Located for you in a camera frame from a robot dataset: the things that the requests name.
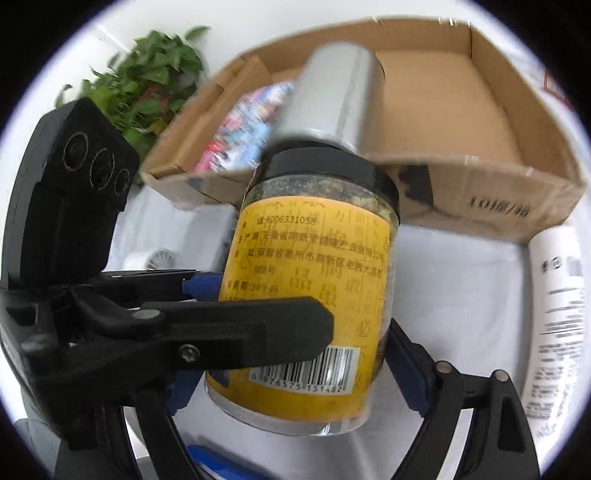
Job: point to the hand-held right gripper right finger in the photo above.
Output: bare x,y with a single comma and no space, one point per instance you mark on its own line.
408,364

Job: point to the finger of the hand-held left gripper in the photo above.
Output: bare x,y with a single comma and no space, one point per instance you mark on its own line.
203,285
258,332

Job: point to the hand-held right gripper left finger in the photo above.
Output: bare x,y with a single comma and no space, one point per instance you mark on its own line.
182,392

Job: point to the yellow can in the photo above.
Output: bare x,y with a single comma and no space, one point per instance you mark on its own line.
300,258

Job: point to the cardboard box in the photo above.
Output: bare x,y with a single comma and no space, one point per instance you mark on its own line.
461,138

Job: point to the small white fan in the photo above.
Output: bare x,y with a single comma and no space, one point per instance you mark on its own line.
161,258

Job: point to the blue object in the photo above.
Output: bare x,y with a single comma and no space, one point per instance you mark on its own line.
217,461

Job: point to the white cloth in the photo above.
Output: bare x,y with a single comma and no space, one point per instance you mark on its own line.
461,300

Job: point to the green leafy plant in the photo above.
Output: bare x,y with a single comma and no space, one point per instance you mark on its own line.
147,74

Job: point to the white printed bottle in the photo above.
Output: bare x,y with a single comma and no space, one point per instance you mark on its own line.
558,300

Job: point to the colourful printed packet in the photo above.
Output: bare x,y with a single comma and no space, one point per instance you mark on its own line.
244,124

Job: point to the silver metal cylinder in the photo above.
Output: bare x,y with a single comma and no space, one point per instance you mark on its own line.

■ **WORK INSTRUCTIONS**:
Using the material above, return every line that holds the string "hand".

■ **TASK RESPONSE**:
Job: point to the hand-held right gripper right finger in the photo above.
Job: point to the finger of the hand-held left gripper in the photo above.
Job: point to the hand-held right gripper left finger in the photo above.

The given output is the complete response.